## PROBLEM TO SOLVE
The answer must be a single number: the count of lines in the records below that contain the word "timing".

## THE INPUT

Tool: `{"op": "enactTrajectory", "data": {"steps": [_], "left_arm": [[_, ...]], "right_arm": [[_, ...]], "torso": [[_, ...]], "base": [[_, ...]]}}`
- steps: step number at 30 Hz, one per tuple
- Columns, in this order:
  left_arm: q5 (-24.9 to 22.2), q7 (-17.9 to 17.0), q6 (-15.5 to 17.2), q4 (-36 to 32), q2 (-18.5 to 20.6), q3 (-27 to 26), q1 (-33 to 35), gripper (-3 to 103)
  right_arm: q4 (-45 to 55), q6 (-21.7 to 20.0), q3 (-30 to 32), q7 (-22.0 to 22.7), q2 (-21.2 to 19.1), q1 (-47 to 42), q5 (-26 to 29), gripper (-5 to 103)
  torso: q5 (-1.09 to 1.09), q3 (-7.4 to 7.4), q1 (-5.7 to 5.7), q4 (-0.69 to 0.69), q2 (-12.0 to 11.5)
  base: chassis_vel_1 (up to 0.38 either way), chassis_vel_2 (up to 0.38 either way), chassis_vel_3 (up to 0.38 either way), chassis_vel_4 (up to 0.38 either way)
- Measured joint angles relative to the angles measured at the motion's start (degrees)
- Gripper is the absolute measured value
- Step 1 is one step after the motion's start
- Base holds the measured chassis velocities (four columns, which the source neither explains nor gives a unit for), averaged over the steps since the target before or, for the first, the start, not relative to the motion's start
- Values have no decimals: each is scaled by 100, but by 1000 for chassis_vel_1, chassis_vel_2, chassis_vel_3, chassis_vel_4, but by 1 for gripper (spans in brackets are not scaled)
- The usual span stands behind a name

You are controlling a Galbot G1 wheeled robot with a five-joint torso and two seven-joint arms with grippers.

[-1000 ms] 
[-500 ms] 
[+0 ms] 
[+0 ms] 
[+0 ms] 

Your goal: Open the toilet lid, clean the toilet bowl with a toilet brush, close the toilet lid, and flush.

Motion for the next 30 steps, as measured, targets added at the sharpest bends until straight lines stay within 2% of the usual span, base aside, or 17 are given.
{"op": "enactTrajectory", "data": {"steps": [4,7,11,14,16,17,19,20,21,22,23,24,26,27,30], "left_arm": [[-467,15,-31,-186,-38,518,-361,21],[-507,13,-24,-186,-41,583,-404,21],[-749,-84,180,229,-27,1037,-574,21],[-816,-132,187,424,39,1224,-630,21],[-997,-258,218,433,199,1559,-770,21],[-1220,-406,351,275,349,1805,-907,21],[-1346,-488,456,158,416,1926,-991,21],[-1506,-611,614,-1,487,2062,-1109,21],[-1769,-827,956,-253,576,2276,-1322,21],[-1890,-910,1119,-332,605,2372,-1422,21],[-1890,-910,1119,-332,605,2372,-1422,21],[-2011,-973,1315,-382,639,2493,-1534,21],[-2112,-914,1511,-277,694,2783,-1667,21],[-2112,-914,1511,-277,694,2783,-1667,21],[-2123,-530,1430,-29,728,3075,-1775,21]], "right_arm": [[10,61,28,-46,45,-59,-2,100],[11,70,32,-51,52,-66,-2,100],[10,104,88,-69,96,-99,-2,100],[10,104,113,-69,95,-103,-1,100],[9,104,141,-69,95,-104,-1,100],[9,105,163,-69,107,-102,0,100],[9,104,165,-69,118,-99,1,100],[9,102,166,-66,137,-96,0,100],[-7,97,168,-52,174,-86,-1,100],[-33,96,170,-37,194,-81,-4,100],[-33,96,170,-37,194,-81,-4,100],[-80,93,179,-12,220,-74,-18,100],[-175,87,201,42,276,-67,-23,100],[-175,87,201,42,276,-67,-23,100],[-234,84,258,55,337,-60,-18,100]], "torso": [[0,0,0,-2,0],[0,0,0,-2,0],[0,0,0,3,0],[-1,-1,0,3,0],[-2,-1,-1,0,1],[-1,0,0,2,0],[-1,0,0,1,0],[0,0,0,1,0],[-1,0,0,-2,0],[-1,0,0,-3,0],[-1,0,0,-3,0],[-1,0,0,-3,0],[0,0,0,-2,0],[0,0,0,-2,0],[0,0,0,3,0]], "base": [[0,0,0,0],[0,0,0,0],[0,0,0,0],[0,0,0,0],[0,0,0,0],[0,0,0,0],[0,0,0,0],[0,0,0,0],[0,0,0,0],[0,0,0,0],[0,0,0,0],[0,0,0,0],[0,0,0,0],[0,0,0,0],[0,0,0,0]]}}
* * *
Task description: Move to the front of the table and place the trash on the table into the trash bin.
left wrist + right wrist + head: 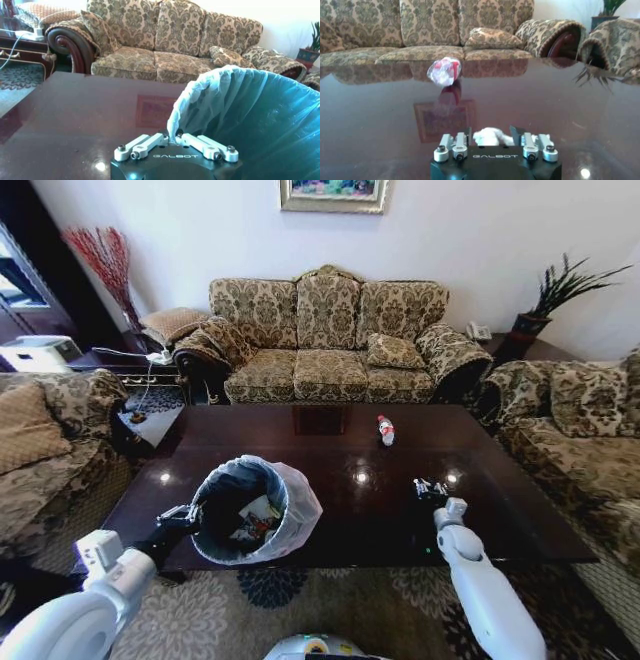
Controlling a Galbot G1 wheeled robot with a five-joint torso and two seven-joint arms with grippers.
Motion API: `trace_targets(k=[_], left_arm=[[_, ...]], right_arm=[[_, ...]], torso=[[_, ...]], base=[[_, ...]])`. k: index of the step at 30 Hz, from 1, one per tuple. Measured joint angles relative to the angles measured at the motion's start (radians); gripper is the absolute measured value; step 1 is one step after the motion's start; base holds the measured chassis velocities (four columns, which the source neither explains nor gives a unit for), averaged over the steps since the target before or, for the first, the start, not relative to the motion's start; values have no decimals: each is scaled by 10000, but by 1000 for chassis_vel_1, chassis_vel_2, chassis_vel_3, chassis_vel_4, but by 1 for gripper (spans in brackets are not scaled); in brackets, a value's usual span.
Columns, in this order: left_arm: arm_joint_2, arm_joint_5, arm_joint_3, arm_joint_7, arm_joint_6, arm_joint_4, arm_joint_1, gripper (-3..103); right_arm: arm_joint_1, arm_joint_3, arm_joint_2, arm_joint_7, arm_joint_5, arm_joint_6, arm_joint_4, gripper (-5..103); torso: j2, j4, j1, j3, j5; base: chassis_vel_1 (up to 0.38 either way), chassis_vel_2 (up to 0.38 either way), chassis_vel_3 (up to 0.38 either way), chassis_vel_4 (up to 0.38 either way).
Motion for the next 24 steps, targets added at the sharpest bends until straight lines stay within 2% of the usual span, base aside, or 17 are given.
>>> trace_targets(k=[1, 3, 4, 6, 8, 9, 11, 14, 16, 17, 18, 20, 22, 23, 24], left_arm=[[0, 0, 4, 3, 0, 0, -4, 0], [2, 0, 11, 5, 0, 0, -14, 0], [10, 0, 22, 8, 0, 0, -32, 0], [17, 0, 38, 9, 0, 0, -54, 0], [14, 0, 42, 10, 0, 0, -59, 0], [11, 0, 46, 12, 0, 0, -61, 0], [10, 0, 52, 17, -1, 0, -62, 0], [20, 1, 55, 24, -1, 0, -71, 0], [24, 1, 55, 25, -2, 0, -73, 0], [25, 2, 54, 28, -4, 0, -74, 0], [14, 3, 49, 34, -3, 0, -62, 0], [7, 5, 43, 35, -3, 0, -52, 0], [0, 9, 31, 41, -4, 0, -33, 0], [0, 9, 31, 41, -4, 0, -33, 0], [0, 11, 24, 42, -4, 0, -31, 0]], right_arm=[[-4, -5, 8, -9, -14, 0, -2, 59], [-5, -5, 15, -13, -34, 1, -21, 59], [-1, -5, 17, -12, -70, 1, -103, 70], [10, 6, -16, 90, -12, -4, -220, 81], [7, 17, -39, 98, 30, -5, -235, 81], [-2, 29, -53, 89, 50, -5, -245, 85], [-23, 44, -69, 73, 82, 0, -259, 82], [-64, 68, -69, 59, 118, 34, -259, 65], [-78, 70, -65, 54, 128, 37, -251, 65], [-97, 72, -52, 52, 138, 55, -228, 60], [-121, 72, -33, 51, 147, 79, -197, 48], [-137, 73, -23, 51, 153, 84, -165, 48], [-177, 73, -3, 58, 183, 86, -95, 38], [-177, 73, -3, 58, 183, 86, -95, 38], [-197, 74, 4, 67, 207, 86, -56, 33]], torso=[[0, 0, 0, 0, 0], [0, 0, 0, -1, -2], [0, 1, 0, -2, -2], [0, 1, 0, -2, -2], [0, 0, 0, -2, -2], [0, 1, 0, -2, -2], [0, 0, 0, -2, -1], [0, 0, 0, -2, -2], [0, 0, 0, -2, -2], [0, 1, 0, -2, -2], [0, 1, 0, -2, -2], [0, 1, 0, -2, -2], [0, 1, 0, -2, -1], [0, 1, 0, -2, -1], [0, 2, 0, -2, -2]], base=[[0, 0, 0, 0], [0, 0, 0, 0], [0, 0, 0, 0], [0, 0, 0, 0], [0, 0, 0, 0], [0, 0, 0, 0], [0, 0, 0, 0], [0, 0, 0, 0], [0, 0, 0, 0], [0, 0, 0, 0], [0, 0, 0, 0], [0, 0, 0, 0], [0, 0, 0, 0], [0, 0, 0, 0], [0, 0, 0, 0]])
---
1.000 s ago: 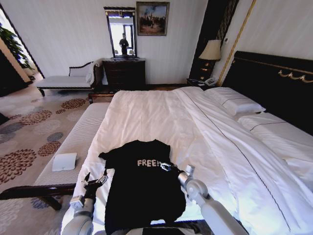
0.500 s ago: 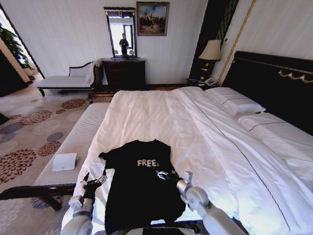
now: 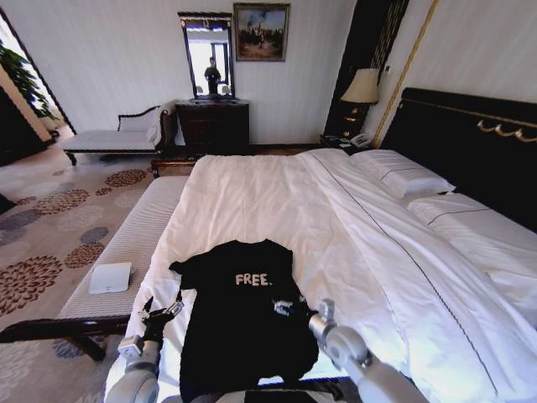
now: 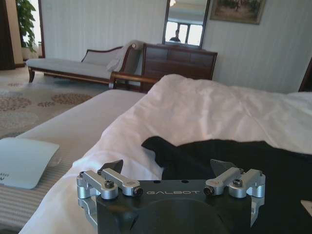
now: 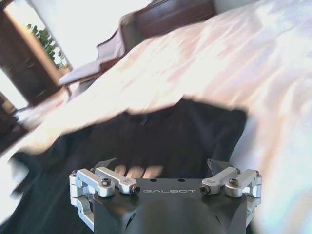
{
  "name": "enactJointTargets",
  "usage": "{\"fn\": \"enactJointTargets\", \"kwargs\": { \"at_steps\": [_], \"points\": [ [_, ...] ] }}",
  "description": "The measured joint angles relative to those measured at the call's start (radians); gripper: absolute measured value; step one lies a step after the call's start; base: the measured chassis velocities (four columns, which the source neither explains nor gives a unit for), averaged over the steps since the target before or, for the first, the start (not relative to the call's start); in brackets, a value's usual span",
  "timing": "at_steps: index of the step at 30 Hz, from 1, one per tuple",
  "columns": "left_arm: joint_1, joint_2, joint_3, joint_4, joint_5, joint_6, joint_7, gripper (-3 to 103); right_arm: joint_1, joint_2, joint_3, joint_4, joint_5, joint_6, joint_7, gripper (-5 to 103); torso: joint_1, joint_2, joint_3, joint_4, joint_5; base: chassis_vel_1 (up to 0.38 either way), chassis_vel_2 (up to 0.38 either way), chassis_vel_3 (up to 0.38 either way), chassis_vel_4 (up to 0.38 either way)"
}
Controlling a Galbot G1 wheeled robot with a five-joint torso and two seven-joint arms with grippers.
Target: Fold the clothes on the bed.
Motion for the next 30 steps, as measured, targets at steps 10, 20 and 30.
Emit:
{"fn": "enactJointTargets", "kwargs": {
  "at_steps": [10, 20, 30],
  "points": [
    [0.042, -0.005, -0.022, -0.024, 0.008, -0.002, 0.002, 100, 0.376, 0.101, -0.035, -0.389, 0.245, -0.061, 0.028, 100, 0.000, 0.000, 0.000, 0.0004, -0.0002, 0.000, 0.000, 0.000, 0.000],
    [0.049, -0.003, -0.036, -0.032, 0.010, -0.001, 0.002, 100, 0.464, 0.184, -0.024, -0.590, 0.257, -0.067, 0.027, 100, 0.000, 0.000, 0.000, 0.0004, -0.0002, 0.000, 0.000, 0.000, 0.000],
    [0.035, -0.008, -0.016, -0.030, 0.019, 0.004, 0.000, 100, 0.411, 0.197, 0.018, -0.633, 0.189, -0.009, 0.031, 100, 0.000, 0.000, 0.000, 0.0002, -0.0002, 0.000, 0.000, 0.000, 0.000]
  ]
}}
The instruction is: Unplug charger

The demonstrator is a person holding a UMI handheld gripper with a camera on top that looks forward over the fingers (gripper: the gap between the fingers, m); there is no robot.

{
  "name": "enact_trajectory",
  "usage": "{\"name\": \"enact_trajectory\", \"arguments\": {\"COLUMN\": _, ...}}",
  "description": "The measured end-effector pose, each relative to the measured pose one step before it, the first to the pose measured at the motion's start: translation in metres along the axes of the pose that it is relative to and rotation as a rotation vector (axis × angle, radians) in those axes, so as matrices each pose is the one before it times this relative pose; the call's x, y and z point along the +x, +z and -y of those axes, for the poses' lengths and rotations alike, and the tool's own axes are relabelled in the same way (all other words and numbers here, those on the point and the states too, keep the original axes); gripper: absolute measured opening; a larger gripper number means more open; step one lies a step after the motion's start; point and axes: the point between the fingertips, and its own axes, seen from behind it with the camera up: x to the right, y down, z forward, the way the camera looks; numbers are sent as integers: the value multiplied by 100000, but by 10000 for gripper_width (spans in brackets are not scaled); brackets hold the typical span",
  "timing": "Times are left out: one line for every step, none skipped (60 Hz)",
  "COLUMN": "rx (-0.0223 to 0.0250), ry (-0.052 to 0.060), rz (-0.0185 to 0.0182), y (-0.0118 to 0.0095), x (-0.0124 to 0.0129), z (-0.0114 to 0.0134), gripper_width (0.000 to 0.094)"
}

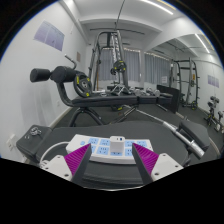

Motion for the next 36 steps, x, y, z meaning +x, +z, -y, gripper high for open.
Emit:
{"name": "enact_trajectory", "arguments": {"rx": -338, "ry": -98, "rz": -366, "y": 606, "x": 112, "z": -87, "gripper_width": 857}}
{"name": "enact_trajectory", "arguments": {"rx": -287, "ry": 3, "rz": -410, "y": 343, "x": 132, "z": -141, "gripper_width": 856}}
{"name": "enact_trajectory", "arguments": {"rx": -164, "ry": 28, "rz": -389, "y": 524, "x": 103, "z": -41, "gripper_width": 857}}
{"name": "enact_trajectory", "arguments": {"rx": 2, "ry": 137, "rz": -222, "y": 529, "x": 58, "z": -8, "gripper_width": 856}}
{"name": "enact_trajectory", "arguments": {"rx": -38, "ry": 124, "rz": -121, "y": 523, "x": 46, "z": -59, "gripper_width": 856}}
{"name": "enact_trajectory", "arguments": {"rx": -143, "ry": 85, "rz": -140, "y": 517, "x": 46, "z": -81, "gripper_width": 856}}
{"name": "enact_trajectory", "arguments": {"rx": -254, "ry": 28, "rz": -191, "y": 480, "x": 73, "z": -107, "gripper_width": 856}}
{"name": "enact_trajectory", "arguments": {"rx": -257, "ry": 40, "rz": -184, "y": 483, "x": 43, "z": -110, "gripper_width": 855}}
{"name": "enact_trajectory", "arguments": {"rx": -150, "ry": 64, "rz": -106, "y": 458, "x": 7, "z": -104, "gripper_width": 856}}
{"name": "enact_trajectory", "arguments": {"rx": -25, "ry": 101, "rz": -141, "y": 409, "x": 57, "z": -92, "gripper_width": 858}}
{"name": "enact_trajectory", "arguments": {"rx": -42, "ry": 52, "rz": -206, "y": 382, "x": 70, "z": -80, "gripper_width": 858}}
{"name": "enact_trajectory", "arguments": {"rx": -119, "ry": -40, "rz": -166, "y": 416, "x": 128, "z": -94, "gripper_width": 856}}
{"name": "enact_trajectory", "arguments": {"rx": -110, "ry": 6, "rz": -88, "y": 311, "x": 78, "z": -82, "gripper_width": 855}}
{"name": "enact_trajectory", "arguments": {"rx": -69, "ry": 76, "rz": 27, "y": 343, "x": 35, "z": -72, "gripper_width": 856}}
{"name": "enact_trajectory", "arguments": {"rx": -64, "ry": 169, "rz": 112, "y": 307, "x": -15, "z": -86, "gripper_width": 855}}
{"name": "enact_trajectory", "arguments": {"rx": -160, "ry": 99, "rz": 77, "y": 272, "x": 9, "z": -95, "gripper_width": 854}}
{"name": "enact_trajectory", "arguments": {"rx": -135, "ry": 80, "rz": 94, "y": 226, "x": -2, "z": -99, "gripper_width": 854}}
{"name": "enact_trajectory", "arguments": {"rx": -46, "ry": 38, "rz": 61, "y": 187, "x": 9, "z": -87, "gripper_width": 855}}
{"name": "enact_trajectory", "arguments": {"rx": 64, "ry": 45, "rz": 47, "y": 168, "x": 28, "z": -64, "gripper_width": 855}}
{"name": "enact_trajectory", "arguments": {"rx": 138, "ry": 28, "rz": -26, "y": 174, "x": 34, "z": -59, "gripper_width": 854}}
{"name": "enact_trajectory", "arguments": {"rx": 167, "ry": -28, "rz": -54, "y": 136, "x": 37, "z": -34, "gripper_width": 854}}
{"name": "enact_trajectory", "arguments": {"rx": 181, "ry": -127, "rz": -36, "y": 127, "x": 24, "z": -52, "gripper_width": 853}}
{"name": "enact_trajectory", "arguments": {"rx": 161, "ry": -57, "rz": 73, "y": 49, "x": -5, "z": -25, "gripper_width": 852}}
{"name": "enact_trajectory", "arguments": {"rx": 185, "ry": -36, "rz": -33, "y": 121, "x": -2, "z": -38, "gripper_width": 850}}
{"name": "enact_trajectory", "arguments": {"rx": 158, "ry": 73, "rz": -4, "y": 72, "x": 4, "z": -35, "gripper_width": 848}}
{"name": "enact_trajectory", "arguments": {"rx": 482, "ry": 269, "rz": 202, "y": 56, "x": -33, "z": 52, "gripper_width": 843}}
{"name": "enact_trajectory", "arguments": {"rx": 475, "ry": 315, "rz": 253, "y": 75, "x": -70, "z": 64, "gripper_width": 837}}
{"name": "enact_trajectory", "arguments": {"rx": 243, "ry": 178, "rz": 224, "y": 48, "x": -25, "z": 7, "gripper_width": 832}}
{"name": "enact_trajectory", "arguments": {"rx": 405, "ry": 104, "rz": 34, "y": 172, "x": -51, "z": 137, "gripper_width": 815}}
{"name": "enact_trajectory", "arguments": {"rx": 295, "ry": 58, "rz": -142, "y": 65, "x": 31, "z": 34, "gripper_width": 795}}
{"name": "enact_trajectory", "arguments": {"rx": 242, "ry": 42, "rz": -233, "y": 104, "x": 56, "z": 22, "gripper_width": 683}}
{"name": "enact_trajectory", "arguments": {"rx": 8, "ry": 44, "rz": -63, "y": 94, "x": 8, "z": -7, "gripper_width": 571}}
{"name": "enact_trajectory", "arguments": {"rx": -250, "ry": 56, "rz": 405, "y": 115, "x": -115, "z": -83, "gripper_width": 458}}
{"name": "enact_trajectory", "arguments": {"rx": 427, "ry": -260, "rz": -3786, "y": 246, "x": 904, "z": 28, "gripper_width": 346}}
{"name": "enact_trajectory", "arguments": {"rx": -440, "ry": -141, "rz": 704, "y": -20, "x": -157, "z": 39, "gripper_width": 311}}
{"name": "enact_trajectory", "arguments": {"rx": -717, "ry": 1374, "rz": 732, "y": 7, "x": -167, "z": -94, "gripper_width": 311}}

## ANSWER BOX
2